__Dataset records__
+===+

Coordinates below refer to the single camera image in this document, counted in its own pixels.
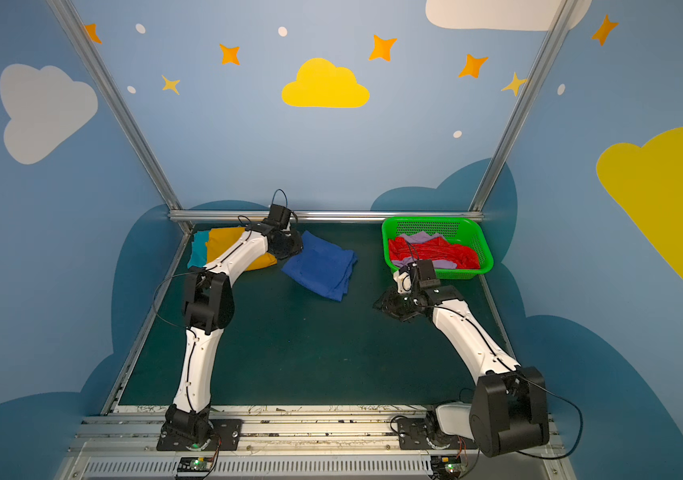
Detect blue printed t-shirt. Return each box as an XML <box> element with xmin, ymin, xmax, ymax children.
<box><xmin>281</xmin><ymin>231</ymin><xmax>357</xmax><ymax>302</ymax></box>

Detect green plastic laundry basket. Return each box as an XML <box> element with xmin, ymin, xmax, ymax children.
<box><xmin>381</xmin><ymin>217</ymin><xmax>495</xmax><ymax>280</ymax></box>

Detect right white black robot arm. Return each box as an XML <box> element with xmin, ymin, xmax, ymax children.
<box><xmin>373</xmin><ymin>286</ymin><xmax>563</xmax><ymax>460</ymax></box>

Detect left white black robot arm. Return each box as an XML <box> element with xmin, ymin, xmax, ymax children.
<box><xmin>157</xmin><ymin>220</ymin><xmax>302</xmax><ymax>451</ymax></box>

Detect folded yellow t-shirt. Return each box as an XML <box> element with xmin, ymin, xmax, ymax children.
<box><xmin>204</xmin><ymin>227</ymin><xmax>277</xmax><ymax>271</ymax></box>

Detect red t-shirt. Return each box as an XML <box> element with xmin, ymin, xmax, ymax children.
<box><xmin>387</xmin><ymin>236</ymin><xmax>481</xmax><ymax>270</ymax></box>

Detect lilac t-shirt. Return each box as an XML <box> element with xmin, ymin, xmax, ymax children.
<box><xmin>391</xmin><ymin>232</ymin><xmax>459</xmax><ymax>271</ymax></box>

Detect folded teal t-shirt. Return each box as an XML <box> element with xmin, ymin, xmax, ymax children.
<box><xmin>187</xmin><ymin>231</ymin><xmax>209</xmax><ymax>270</ymax></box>

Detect back horizontal aluminium bar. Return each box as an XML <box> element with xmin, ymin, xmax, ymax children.
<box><xmin>168</xmin><ymin>210</ymin><xmax>483</xmax><ymax>223</ymax></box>

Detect right green circuit board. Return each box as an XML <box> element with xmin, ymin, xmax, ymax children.
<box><xmin>429</xmin><ymin>456</ymin><xmax>465</xmax><ymax>480</ymax></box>

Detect green circuit board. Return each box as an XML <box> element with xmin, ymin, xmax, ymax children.
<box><xmin>176</xmin><ymin>456</ymin><xmax>215</xmax><ymax>477</ymax></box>
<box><xmin>429</xmin><ymin>456</ymin><xmax>465</xmax><ymax>480</ymax></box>

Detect left green circuit board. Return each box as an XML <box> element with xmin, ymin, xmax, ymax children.
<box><xmin>176</xmin><ymin>456</ymin><xmax>215</xmax><ymax>477</ymax></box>

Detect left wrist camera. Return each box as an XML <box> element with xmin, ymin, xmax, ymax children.
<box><xmin>264</xmin><ymin>204</ymin><xmax>293</xmax><ymax>230</ymax></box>

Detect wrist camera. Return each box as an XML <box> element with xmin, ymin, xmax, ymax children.
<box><xmin>393</xmin><ymin>260</ymin><xmax>441</xmax><ymax>294</ymax></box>
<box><xmin>264</xmin><ymin>204</ymin><xmax>293</xmax><ymax>230</ymax></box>

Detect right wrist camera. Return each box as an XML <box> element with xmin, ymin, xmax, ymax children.
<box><xmin>393</xmin><ymin>260</ymin><xmax>441</xmax><ymax>294</ymax></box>

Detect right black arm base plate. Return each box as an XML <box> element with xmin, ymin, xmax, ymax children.
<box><xmin>389</xmin><ymin>414</ymin><xmax>477</xmax><ymax>451</ymax></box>

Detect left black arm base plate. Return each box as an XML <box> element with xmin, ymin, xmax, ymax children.
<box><xmin>156</xmin><ymin>418</ymin><xmax>242</xmax><ymax>452</ymax></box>

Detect aluminium front rail frame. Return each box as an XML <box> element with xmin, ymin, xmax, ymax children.
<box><xmin>55</xmin><ymin>405</ymin><xmax>575</xmax><ymax>479</ymax></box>

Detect left diagonal aluminium post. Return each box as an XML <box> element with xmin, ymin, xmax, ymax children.
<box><xmin>47</xmin><ymin>0</ymin><xmax>182</xmax><ymax>213</ymax></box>

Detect diagonal aluminium post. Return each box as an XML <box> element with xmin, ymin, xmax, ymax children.
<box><xmin>467</xmin><ymin>0</ymin><xmax>579</xmax><ymax>218</ymax></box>
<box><xmin>47</xmin><ymin>0</ymin><xmax>182</xmax><ymax>213</ymax></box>

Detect right diagonal aluminium post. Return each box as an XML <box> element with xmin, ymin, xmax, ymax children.
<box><xmin>467</xmin><ymin>0</ymin><xmax>579</xmax><ymax>218</ymax></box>

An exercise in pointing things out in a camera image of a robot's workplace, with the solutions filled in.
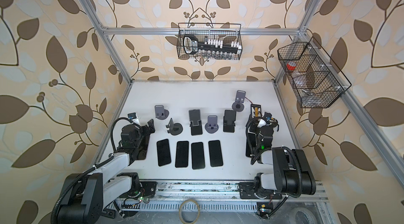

+===+

__Activity__
Reproduce every entry above in full and exactly, though not its pictures.

__Answer to the problem__
Coordinates below refer to the single camera image in this document, counted in its own pixels.
Detect blue printed t-shirt. Return each box as an XML <box> element with xmin, ymin, xmax, ymax children.
<box><xmin>281</xmin><ymin>231</ymin><xmax>357</xmax><ymax>302</ymax></box>

Detect green plastic laundry basket. Return each box as an XML <box> element with xmin, ymin, xmax, ymax children.
<box><xmin>381</xmin><ymin>217</ymin><xmax>495</xmax><ymax>280</ymax></box>

Detect right white black robot arm. Return each box as an XML <box> element with xmin, ymin, xmax, ymax children.
<box><xmin>373</xmin><ymin>286</ymin><xmax>563</xmax><ymax>460</ymax></box>

Detect left white black robot arm. Return each box as an XML <box> element with xmin, ymin, xmax, ymax children.
<box><xmin>157</xmin><ymin>220</ymin><xmax>302</xmax><ymax>451</ymax></box>

Detect folded yellow t-shirt. Return each box as an XML <box> element with xmin, ymin, xmax, ymax children.
<box><xmin>204</xmin><ymin>227</ymin><xmax>277</xmax><ymax>271</ymax></box>

Detect red t-shirt. Return each box as an XML <box> element with xmin, ymin, xmax, ymax children.
<box><xmin>387</xmin><ymin>236</ymin><xmax>481</xmax><ymax>270</ymax></box>

Detect lilac t-shirt. Return each box as an XML <box> element with xmin, ymin, xmax, ymax children.
<box><xmin>391</xmin><ymin>232</ymin><xmax>459</xmax><ymax>271</ymax></box>

Detect folded teal t-shirt. Return each box as an XML <box> element with xmin, ymin, xmax, ymax children.
<box><xmin>187</xmin><ymin>231</ymin><xmax>209</xmax><ymax>270</ymax></box>

Detect back horizontal aluminium bar. Return each box as an XML <box> element with xmin, ymin, xmax, ymax children.
<box><xmin>168</xmin><ymin>210</ymin><xmax>483</xmax><ymax>223</ymax></box>

Detect right green circuit board. Return each box as an XML <box> element with xmin, ymin, xmax, ymax children.
<box><xmin>429</xmin><ymin>456</ymin><xmax>465</xmax><ymax>480</ymax></box>

Detect green circuit board. Return each box as an XML <box> element with xmin, ymin, xmax, ymax children.
<box><xmin>176</xmin><ymin>456</ymin><xmax>215</xmax><ymax>477</ymax></box>
<box><xmin>429</xmin><ymin>456</ymin><xmax>465</xmax><ymax>480</ymax></box>

Detect left green circuit board. Return each box as an XML <box> element with xmin, ymin, xmax, ymax children.
<box><xmin>176</xmin><ymin>456</ymin><xmax>215</xmax><ymax>477</ymax></box>

Detect left wrist camera. Return each box as an XML <box> element with xmin, ymin, xmax, ymax children.
<box><xmin>264</xmin><ymin>204</ymin><xmax>293</xmax><ymax>230</ymax></box>

Detect wrist camera. Return each box as an XML <box> element with xmin, ymin, xmax, ymax children.
<box><xmin>393</xmin><ymin>260</ymin><xmax>441</xmax><ymax>294</ymax></box>
<box><xmin>264</xmin><ymin>204</ymin><xmax>293</xmax><ymax>230</ymax></box>

Detect right wrist camera. Return each box as an XML <box> element with xmin, ymin, xmax, ymax children.
<box><xmin>393</xmin><ymin>260</ymin><xmax>441</xmax><ymax>294</ymax></box>

Detect right black arm base plate. Return each box as an XML <box> element with xmin, ymin, xmax, ymax children.
<box><xmin>389</xmin><ymin>414</ymin><xmax>477</xmax><ymax>451</ymax></box>

Detect left black arm base plate. Return each box as an XML <box> element with xmin, ymin, xmax, ymax children.
<box><xmin>156</xmin><ymin>418</ymin><xmax>242</xmax><ymax>452</ymax></box>

Detect aluminium front rail frame. Return each box as an XML <box> element with xmin, ymin, xmax, ymax children.
<box><xmin>55</xmin><ymin>405</ymin><xmax>575</xmax><ymax>479</ymax></box>

Detect left diagonal aluminium post. Return each box as an XML <box> element with xmin, ymin, xmax, ymax children.
<box><xmin>47</xmin><ymin>0</ymin><xmax>182</xmax><ymax>213</ymax></box>

Detect diagonal aluminium post. Return each box as an XML <box> element with xmin, ymin, xmax, ymax children.
<box><xmin>467</xmin><ymin>0</ymin><xmax>579</xmax><ymax>218</ymax></box>
<box><xmin>47</xmin><ymin>0</ymin><xmax>182</xmax><ymax>213</ymax></box>

Detect right diagonal aluminium post. Return each box as an XML <box> element with xmin, ymin, xmax, ymax children.
<box><xmin>467</xmin><ymin>0</ymin><xmax>579</xmax><ymax>218</ymax></box>

An exercise in pointing things out in a camera image of a robot's workplace, with the solutions filled in.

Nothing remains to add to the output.